Saturday, August 13, 2022

IntoIterator and the for ... in Syntax in Rust

In Rust Iterator pattern with iter(), into_iter() and iter_mut() methods I explained why attempting to use a variable holding a Vec after iterating through it using the for … in syntax leads to a compilation error.

The post explains why the following code won't compile:

fn main() {
   let some_ints = vec![1,2,3,4,5];
  // iterating through a vec
   for i in some_ints {
       dbg!(i);
   }
// attempting to use the vec will 
// lead to compile error after the iteration
   dbg!(some_ints);
}

I then showed 3 methods that can be called before iterating using the for … in and how 2 of these methods allow the Vec to still be used even after iteration.

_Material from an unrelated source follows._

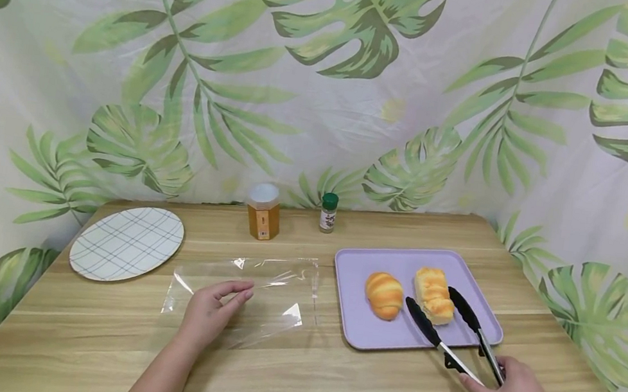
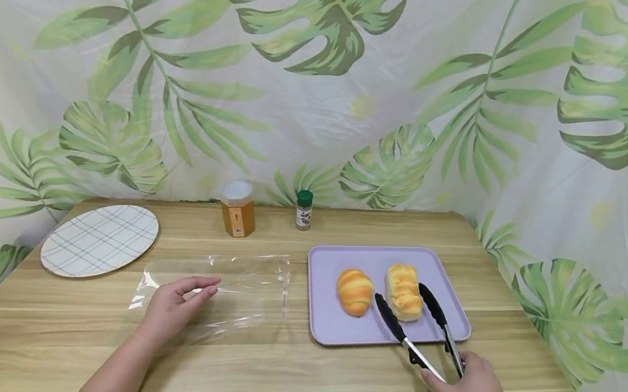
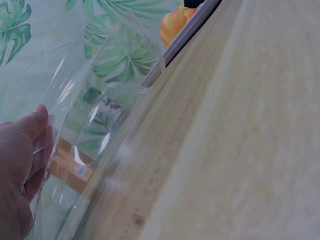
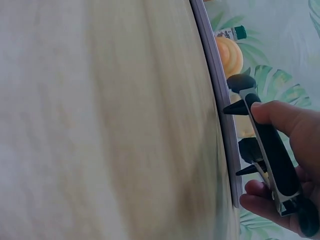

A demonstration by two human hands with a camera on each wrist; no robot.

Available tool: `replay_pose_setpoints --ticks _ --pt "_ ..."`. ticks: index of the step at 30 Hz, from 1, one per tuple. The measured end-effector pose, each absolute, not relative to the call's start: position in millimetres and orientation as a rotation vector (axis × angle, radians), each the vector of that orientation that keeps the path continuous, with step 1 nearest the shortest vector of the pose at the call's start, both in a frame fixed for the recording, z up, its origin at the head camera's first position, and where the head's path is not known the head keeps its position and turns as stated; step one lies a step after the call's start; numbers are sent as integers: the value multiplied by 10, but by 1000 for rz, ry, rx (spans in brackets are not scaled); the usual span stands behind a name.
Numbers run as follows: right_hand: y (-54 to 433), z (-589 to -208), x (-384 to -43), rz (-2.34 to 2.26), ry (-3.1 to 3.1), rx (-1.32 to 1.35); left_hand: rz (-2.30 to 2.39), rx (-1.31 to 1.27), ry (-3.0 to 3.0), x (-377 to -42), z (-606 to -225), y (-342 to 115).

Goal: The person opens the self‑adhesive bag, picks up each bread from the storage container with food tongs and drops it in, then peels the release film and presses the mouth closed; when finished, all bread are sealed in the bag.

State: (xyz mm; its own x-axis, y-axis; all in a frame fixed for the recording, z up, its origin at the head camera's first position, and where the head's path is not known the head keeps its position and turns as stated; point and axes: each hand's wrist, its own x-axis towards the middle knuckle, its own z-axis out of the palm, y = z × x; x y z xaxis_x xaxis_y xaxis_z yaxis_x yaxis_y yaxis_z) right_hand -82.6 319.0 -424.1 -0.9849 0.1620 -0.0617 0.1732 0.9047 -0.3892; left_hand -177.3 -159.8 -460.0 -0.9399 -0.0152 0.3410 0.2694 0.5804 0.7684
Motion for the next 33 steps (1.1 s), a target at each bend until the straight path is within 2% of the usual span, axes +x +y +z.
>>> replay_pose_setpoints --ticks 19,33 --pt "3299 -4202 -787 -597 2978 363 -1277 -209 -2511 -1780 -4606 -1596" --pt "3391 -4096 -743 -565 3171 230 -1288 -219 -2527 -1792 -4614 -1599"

These 3 methods are into_iter(), iter(), and iter_mut(). That is:

#[test]
fn into_iter_demo() {
    // the .into_iter() method creates an iterator, v1_iter 
    // which takes ownership of the values being iterated.
    let mut v1_iter = v1.into_iter();

    assert_eq!(v1_iter.next(), Some(1));
    assert_eq!(v1_iter.next(), Some(2));
    assert_eq!(v1_iter.next(), Some(3));
    assert_eq!(v1_iter.next(), None);

    // If the line below is uncommented, the code won't compile anymore
    // this is because, after the iteration, v1 can no longer be used 
    // since the iteration moved ownership
    //dbg!(v1);
}

The two other methods that allow the Vec to still be used after iteration via for … in are:

#[test]
fn iter_demo() {
    let v1 = vec![1, 2, 3];
    // the .iter() method creates an iterator, 
    // v1_iter which borrows value immutably 
    let mut v1_iter = v1.iter();

    // iter() returns an iterator of slices.
    assert_eq!(v1_iter.next(), Some(&1));
    assert_eq!(v1_iter.next(), Some(&2));
    assert_eq!(v1_iter.next(), Some(&3));
    assert_eq!(v1_iter.next(), None);
   // because values were borrowed immutably, 
   // it is still possible to use 
   // the vec after iteration is done
    dbg!(v1);
}

And

#[test]
fn iter_mut_demo() {
    let mut v1 = vec![1, 2, 3];

    // the .iter_mut() method creates an iterator, 
    // v1_iter which borrows value and can mutate it. 
    let mut v1_iter = v1.iter_mut();

    // access the first item and multiple it by 2
    let item1 = v1_iter.next().unwrap();
    *item1 = *item1 * 2;

    // access the second item and multiple it by 2
    let item2 = v1_iter.next().unwrap();
    *item2 = *item2 * 2;

    // access the third item and multiple it by 2
    let item3 = v1_iter.next().unwrap();
    *item3 = *item3 * 2;

    // end of the iteration
    assert_eq!(v1_iter.next(), None);

    // this will print out [2,4,6]
    dbg!(v1);
}

In this post, we are going to dive a little bit deeper into understanding some of the machinery that makes the above work.

We start again by talking about the Iterator trait.

Iterator pattern and Iterator trait.

An Iterator represents the ability to retrieve elements from another data structure in sequence. In rust, it is any data structure that implements the Iterator trait.

It is important to note that the Vec data structure by itself is not an Iterator and hence cannot be iterated.

To make this more obvious, let us forget about the for … in syntax for a second, and try to perform an operation that should be possible on a data structure that supports being iterated.

An example of such an operation is the for_each method.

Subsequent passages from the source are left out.